Christmas was pretty quiet, subdued and simple this year. It's two Christmases since my mom died, and the only people in the house are Ilyn, me and dad. We tried to keep the Christmas spirit alive by putting up the tree the lights early. We never got around to playing any Christmas music though... and in spite of the tree and the lights it didn't feel so Christmas-y for us this year. For the first time in my life I wasn't able to finish Christmas Mass. I had to go home because I wasn't feeling too well. As I write this I'm already feeling OK, having gotten a bit of a rest and some quiet time with Ilyn.
I guess I can never really go back to that time in my life as a child when Christmas was so thrilling and exciting. I didn't have any worries about life back then, never had any responsibilities. It isn't to say I was miserable this time around. No, actually I am quite happy and content with the life I have. I guess I've just come to accept that life is like this now, and I've decided to find happiness wherever and however I can find it. I've got a great job inking Star Wars comics in a season when the new Star Wars film just hit and everything is all abuzz with it. I'm still here, still alive and I never ever take that for granted.
Noche Buena was simple but nice. We had some ham my brother gave us. (My brother isn't with us this year. He's in Manila with his son spending Christmas there.) I also made soup from roasted squash and bell peppers. Even I couldn't believe how good it was. We had some peppermint hot chocolate, some grapes, fruit salad that Ilyn made and just regular plain cheese. We were unable to get a Queso de Bola this year, but that's OK. And for the first time in years we didn't have anything that was even remotely alcoholic. I did have a Dr. Pepper with a slice of lemon, which was just great.

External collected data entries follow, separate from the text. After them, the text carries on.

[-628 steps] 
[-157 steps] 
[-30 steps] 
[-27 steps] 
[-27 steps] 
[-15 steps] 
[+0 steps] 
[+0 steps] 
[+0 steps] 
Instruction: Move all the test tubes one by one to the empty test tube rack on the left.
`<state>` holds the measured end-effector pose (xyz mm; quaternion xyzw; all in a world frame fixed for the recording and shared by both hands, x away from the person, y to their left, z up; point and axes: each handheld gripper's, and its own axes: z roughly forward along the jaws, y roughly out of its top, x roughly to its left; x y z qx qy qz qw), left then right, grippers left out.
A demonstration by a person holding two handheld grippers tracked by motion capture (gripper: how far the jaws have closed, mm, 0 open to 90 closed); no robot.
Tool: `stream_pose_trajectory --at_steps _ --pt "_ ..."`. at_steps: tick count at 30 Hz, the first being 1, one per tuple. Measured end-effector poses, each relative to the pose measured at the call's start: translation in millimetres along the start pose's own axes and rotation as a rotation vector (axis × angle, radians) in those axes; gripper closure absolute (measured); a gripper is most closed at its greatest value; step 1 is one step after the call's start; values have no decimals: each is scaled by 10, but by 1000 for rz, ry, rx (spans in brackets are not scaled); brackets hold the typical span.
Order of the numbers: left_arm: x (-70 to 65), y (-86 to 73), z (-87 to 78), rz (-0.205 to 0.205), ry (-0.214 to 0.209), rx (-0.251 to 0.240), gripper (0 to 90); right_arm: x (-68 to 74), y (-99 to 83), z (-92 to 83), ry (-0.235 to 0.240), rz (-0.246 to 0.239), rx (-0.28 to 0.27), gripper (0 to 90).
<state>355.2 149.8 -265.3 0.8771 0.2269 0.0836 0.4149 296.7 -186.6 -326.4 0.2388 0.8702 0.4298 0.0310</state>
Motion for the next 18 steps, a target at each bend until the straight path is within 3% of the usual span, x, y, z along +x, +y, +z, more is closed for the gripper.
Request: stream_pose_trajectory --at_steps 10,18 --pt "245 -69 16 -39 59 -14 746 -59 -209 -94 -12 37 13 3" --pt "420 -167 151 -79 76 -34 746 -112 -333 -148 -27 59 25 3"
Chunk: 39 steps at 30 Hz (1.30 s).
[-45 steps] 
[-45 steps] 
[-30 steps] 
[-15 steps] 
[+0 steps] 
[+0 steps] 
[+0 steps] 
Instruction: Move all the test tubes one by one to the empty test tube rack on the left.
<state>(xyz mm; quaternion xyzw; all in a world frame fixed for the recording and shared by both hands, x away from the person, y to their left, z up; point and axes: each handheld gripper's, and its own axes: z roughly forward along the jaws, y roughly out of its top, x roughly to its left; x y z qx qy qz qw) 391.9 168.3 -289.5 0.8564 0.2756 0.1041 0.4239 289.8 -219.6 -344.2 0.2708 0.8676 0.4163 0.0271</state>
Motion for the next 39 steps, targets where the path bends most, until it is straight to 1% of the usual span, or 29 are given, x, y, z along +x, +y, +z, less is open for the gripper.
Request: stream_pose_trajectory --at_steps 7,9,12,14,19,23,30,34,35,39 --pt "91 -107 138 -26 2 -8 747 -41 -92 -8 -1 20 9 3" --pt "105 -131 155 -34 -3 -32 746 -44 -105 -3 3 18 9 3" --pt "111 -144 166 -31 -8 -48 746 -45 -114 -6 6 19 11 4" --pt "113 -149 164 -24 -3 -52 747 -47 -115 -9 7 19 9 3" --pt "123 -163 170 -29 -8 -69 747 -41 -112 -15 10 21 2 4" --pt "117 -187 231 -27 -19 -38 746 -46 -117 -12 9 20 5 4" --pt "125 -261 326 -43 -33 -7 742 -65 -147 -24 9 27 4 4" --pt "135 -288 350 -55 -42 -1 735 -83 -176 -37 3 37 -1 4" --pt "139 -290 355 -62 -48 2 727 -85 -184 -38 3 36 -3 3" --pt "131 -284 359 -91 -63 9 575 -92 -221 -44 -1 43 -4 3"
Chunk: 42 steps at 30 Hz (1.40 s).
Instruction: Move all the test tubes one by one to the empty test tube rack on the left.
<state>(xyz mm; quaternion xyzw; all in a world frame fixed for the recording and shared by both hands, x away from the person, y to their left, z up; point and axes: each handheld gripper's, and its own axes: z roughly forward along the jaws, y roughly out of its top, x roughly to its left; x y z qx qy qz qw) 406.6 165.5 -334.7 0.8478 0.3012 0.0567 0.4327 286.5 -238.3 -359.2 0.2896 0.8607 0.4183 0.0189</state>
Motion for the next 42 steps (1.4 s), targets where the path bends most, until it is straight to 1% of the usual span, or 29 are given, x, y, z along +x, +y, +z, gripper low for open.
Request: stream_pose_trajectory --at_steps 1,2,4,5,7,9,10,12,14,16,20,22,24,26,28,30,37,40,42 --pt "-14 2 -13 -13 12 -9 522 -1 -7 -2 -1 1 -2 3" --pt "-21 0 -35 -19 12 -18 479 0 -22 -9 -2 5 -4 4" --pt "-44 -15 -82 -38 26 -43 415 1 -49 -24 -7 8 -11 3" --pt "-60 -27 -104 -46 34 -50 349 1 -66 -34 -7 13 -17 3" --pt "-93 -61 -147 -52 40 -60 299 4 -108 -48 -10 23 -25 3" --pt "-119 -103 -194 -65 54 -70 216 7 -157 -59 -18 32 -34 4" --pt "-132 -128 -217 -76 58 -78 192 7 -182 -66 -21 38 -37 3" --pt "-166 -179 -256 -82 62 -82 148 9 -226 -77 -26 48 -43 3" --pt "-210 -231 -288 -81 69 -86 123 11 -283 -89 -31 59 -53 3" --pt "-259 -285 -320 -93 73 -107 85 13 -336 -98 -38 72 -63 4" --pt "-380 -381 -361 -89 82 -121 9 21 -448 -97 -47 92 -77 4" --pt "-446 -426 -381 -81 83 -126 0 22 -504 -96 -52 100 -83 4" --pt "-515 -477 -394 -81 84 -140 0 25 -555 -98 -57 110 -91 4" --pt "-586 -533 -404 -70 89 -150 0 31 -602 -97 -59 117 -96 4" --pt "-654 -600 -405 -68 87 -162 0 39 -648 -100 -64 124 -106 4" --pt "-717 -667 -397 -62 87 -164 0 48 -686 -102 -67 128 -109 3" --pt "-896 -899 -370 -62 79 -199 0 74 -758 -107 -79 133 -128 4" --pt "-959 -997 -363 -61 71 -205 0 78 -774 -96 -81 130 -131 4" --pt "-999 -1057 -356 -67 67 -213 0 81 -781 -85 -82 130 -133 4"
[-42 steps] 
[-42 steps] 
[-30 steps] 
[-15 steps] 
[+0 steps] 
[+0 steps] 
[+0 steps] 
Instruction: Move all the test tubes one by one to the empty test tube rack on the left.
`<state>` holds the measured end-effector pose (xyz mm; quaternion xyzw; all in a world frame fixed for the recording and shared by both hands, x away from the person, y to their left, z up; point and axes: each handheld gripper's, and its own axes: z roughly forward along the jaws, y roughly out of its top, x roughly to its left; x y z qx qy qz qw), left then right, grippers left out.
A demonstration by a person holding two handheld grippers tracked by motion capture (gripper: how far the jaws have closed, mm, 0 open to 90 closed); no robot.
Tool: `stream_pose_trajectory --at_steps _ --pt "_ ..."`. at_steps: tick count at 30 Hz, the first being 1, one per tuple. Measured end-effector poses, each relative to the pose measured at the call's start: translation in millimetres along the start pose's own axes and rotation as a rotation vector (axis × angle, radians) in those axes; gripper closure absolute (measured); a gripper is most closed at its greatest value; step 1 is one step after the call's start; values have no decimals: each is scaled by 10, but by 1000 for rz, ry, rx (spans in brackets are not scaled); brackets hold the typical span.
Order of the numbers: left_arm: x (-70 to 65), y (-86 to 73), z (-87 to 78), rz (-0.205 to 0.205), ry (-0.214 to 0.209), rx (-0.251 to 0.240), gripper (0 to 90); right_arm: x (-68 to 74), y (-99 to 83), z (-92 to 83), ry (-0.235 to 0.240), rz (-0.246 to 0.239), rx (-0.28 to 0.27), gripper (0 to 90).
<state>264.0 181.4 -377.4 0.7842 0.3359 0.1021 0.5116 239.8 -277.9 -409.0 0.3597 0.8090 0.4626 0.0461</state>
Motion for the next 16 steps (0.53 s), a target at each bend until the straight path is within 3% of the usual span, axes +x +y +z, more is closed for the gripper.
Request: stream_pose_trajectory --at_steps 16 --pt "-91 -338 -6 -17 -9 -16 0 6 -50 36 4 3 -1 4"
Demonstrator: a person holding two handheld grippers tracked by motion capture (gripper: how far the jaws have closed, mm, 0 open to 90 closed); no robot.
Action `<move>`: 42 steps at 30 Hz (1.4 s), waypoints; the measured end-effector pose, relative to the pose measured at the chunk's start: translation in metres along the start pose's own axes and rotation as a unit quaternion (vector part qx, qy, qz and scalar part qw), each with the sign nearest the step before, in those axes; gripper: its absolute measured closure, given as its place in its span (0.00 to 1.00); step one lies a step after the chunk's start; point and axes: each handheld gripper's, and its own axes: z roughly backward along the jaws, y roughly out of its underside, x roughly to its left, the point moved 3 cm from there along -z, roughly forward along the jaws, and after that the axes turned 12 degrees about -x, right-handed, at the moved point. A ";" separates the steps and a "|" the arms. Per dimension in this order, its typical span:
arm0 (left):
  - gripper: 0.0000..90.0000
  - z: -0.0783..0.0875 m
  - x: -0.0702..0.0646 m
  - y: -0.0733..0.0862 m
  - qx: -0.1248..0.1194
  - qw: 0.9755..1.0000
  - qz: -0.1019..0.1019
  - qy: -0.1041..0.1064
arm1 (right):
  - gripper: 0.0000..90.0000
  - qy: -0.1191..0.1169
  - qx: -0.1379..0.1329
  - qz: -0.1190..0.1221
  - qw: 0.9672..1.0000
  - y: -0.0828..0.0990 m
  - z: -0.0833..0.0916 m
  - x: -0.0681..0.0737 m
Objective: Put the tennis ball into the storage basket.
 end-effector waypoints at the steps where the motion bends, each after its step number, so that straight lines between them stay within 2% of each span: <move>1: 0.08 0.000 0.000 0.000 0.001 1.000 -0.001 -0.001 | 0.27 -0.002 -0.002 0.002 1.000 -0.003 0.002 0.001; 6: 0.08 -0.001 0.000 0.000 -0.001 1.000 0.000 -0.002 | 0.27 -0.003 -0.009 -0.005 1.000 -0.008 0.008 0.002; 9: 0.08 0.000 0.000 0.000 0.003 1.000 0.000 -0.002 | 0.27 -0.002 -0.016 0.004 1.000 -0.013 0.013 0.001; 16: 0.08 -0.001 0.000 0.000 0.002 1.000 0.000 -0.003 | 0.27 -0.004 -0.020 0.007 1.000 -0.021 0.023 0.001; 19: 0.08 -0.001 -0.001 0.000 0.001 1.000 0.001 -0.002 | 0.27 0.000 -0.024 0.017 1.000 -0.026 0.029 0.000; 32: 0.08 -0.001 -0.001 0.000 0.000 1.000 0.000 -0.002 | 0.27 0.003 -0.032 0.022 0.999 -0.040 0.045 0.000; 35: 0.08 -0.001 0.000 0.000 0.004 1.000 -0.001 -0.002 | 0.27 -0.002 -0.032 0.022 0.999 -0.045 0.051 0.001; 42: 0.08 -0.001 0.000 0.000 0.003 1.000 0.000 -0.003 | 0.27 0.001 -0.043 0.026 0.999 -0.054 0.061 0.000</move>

Fireworks came early, as it usually does here in San Pablo. I guess over the last few years a few San Pableños got it in their heads to blow up some firecrackers to greet the coming of December 25. When I was younger I loved firecrackers. I lit up up a box or two of them myself, Right now I'm just not interested in it anymore. And it frightens Bugel so I have to go and try to calm her down and reassure her that nothing's gonna happen to her. Even the faintest firecracker from far away drives Bugel into a panic. Poor dog. We'll have to give her some extra attention come New Year's Eve.
I usually wake up really early, but tomorrow, Christmas Day, I plan on sleeping in. Just stay in bed and sleep until maybe 7 or 8am. Crazy, I know, but considering I usually wake up at 4:30am, that's pretty late for me.